Quarkus Repository Guardrails for Agent-Generated Java Code

Use Semgrep, safer query defaults, local hooks, and CI to reduce low-cost security mistakes before they reach code review.

Jun 24, 2026

Better models help, but they still ship familiar mistakes.

Agentic coding tools are good at producing a diff that compiles, passes the happy path, and looks finished in review. They are less reliable with the dull rules that keep Java code out of incident review. A native query built with string concatenation can still land in the diff. So can a hardcoded token in a helper class.

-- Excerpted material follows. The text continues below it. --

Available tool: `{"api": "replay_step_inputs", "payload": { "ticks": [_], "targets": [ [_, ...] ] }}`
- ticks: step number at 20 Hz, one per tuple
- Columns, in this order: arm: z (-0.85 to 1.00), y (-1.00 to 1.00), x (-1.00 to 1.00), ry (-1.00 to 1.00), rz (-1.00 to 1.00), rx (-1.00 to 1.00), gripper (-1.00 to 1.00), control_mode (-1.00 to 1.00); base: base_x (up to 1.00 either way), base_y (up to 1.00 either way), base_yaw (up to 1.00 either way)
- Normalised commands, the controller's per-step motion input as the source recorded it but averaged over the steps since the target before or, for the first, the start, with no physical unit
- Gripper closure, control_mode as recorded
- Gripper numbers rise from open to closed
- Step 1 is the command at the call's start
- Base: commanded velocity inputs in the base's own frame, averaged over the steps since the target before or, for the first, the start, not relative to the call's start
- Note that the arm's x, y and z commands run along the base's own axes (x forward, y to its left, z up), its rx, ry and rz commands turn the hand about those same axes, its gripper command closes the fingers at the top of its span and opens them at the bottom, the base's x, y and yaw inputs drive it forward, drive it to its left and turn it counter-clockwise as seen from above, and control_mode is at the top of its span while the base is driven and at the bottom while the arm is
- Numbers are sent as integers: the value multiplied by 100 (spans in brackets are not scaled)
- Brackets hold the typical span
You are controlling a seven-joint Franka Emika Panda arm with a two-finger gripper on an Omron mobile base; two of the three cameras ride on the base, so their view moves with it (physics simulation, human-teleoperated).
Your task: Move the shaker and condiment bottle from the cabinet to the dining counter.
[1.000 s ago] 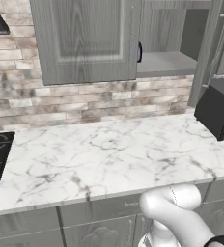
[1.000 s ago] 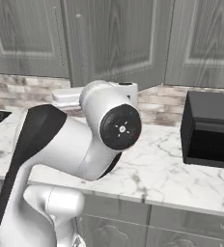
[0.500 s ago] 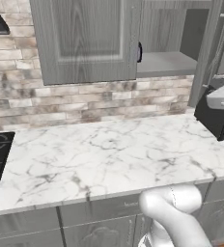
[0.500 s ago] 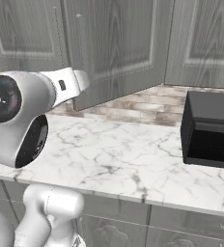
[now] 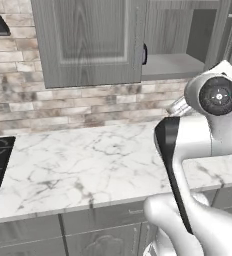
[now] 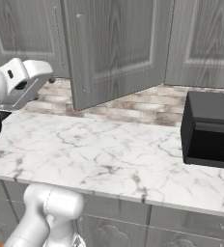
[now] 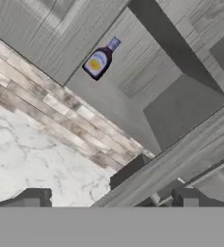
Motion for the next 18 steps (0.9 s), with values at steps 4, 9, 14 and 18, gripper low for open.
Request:
{"api": "replay_step_inputs", "payload": {
  "ticks": [4,9,14,18],
  "targets": [
    [0,11,85,13,-28,-27,-100,-100,0,0,0],
    [0,-1,81,21,-23,-23,-100,-100,0,0,0],
    [0,-21,48,18,-16,-21,-100,-100,0,0,0],
    [0,-42,29,13,-12,-18,-100,-100,0,0,0]
  ]
}}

For that kind of drift, I still want deterministic guardrails. So let’s build a small Quarkus service called VaultFlow, run PostgreSQL through Dev Services, add a Semgrep rule that blocks one bad query shape, and wire that rule into the same loop the agent uses: local hooks, repo instructions, and CI.

What we build

VaultFlow stores document metadata for a compliance team. It has three endpoints:

POST /documents
GET /documents/{externalId}
GET /documents/search?ownerEmail=...

The app uses Quarkus 3.36.2, Java 25, Hibernate ORM with Panache, and PostgreSQL Dev Services. For the guardrail side, we only need a few pieces:

a custom Semgrep rule in .semgrep/vaultflow-rules.yaml
a local pre-commit configuration
a GitHub Actions workflow
repo-native instructions in AGENTS.md

By the end we have a working Quarkus app, tests that prove the behavior, and a guardrail for one of the easiest agent mistakes to ship.

Prerequisites

You need a current JDK, a container runtime for Dev Services, and Python if you want to run pre-commit locally. We add Semgrep later.

JDK 25
Docker or Podman
Maven 3.9+ or the generated Maven wrapper
Python 3.10+ for pre-commit
About ☕️☕️

Create the project

Use Quarkus 3.36.2 and Java 25. Create the project or follow along from my Github repository:

quarkus create app dev.morling.mainthread:vaultflow \
  --extension='rest-jackson,hibernate-orm-panache,jdbc-postgresql' \
  --java=25 \
  --no-code

Use these extensions:

quarkus-rest-jackson exposes JSON REST endpoints
quarkus-hibernate-orm-panache gives us an idiomatic repository layer without a pile of boilerplate
quarkus-jdbc-postgresql enables JDBC and starts PostgreSQL automatically in dev and test mode through Dev Services

Configure PostgreSQL Dev Services

Open src/main/resources/application.properties:

quarkus.datasource.db-kind=postgresql
quarkus.hibernate-orm.schema-management.strategy=drop-and-create

db-kind=postgresql tells Quarkus which Dev Service to start. drop-and-create recreates the schema on each dev or test boot. That keeps this example short. In production it would drop the schema at startup, so you would replace it with real migrations.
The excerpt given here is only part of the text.